I agree with almost all of the content of Practical Typography. But “stop underlining links on the web” is the point I disagree the most violently with. Removing link underlines is user-hostile. There’s a large body of research to that effect: underlined blue text means a link, not-underlined text in a colour different from the surrounding text… might be a link? But many will miss it. “Are un­der­lined links dead? Maybe not quite. Dy­ing? For sure.” Nope. Not dying in the slightest. If anything they’ve been making a comeback as people come to their senses and realise that æsthetics aren’t the only thing to worry about. (You know what has really beautiful æsthetics? A pure white screen.)

Now in this particular case, I don’t feel the chapter headings should be underlined—because I don’t feel they should be links. As it stands they don’t even look like links, just like underlined headings. If you want to provide a link to this heading, do it otherwise: probably as a character outside the left margin of the heading or after the text of the heading, commonly using # or ¶ or U+1F517 LINK SYMBOL, potentially only visible on hover (not many people want to interact with those things, after all, so it’s fairly OK to conceal them).


How do you feel about underline on hover, as a compromise between aesthetics and functionality? Eg, https://sdproto.gitlab.io/


I say it’s simply a bad technique.

But here’s what I think is a good compromise in this space: a semi-transparent underline, made opaque on hover. I’ve taken to doing this for sites I make in the last couple of years as I find it makes links more pleasant to look at, and it gives a convenient way of indicating when you’re hovering over a link, which I think is also desirable. For example https://chrismorgan.info unvisited links are #03d with text-decoration-color #03d4. (It was #03d6 when I released the site, I reduced it to #03d4 after a while.)
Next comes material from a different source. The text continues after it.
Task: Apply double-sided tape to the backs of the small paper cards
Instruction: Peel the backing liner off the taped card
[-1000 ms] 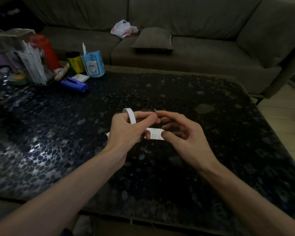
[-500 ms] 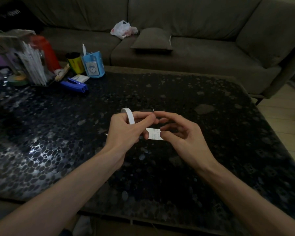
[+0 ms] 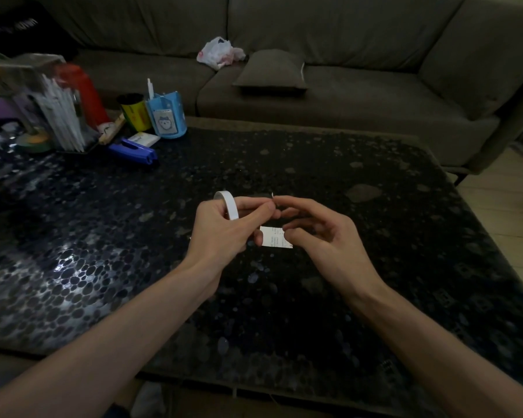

Sadly this currently requires adding a text-decoration-color property beside every link colour declaration, so if you vary your link colours in different contexts it requires a little more work, and if you want to make it themeable by variable you’ll have to use a preprocessor that can modify colours (e.g. scale-color($link-color, $alpha: -75%) in Sass), or use multiple CSS custom properties (--link-color: #03d; --link-underline-color: #03d4). I look forward to being able to just say `:link:not(:hover), :visited:not(:hover) { text-decoration-color: color-mod(currentColor alpha(25%)) }`.


It's great if you hover, otherwise it isn't obviously a link. It's not a whole lot better than good ol' '90s mystery meat navigation.


It is also considered by some to be part of good web design to not remove underlining from links, because doing so breaks the default visual indicator of links.


That's fair, though one might wonder why it's important to link from headings at all.

Underlining in headings just hearkens back to the WWW of early 1990s.